PROBLEM DESCRIPTION:
Search each line of the data for the word "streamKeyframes"; copy every line where it is found.

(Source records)
◆ ◆ ◆
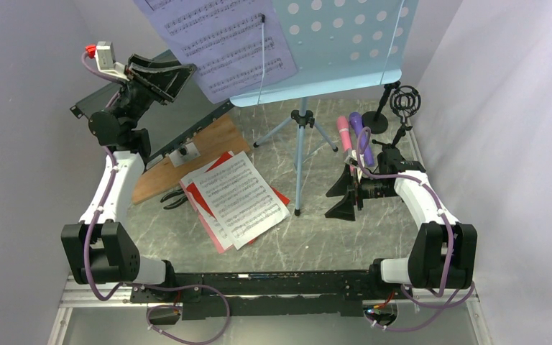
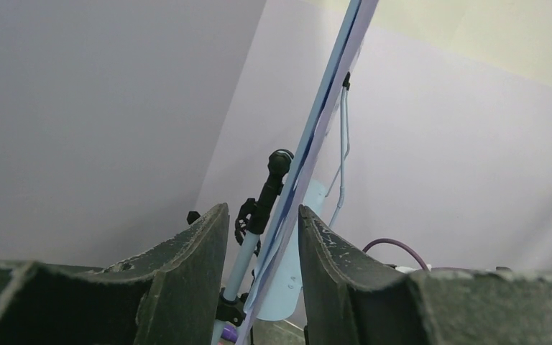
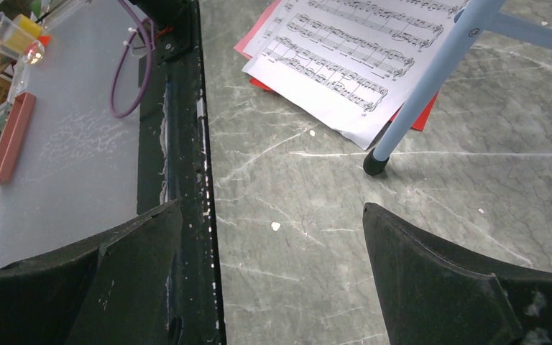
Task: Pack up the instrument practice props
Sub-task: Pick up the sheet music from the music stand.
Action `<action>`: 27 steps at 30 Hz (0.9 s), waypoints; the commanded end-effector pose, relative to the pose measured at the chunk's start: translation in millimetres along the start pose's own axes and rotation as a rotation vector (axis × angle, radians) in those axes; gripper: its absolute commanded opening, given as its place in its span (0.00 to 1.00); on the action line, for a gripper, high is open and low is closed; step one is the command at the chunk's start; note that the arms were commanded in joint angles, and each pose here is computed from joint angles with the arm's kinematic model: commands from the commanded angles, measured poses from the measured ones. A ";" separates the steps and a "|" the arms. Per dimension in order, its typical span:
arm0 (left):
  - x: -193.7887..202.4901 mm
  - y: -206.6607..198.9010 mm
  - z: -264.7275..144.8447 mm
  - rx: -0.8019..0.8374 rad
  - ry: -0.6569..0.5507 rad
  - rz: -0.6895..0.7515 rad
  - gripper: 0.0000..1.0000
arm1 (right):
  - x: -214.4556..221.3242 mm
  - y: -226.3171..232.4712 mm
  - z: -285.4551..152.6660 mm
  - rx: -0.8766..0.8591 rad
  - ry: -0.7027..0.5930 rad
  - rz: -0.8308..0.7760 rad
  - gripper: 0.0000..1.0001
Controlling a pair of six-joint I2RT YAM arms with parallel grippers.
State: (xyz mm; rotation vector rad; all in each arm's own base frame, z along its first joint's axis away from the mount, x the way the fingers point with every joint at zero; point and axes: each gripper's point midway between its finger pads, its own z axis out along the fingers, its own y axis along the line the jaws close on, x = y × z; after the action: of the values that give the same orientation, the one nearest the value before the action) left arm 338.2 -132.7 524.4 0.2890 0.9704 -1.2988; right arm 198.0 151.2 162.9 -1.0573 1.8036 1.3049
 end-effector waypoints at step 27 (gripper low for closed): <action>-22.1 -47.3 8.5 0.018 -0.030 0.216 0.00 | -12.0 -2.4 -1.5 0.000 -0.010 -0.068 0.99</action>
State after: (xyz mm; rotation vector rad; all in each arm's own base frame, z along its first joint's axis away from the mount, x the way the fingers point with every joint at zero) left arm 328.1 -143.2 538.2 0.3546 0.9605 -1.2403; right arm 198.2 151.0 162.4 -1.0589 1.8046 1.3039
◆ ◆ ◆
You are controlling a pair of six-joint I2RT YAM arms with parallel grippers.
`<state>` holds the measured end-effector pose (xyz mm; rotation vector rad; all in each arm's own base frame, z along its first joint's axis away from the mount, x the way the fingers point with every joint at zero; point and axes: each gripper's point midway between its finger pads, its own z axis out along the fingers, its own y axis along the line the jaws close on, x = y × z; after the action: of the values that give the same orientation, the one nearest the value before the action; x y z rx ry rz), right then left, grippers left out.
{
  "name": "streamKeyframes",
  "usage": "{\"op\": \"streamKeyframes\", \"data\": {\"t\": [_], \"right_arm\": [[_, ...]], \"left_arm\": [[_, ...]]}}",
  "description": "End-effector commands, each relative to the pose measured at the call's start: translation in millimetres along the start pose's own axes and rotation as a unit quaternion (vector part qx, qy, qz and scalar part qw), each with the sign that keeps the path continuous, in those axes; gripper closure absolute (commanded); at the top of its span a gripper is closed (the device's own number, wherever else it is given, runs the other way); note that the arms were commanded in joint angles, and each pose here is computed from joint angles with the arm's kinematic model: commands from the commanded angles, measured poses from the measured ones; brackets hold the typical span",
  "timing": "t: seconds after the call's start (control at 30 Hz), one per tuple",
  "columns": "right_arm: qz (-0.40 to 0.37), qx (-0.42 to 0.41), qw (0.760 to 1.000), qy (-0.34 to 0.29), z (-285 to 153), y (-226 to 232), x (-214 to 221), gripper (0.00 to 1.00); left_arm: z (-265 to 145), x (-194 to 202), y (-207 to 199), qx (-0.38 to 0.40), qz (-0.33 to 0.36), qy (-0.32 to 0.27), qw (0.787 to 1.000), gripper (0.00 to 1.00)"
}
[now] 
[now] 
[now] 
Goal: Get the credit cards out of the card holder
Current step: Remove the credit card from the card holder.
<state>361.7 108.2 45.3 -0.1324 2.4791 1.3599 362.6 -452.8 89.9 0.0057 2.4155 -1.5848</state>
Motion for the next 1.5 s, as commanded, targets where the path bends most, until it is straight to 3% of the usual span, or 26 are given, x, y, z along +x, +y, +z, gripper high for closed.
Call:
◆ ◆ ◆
WRITTEN RESPONSE:
  "name": "streamKeyframes",
  "usage": "{\"op\": \"streamKeyframes\", \"data\": {\"t\": [_], \"right_arm\": [[_, ...]], \"left_arm\": [[_, ...]]}}",

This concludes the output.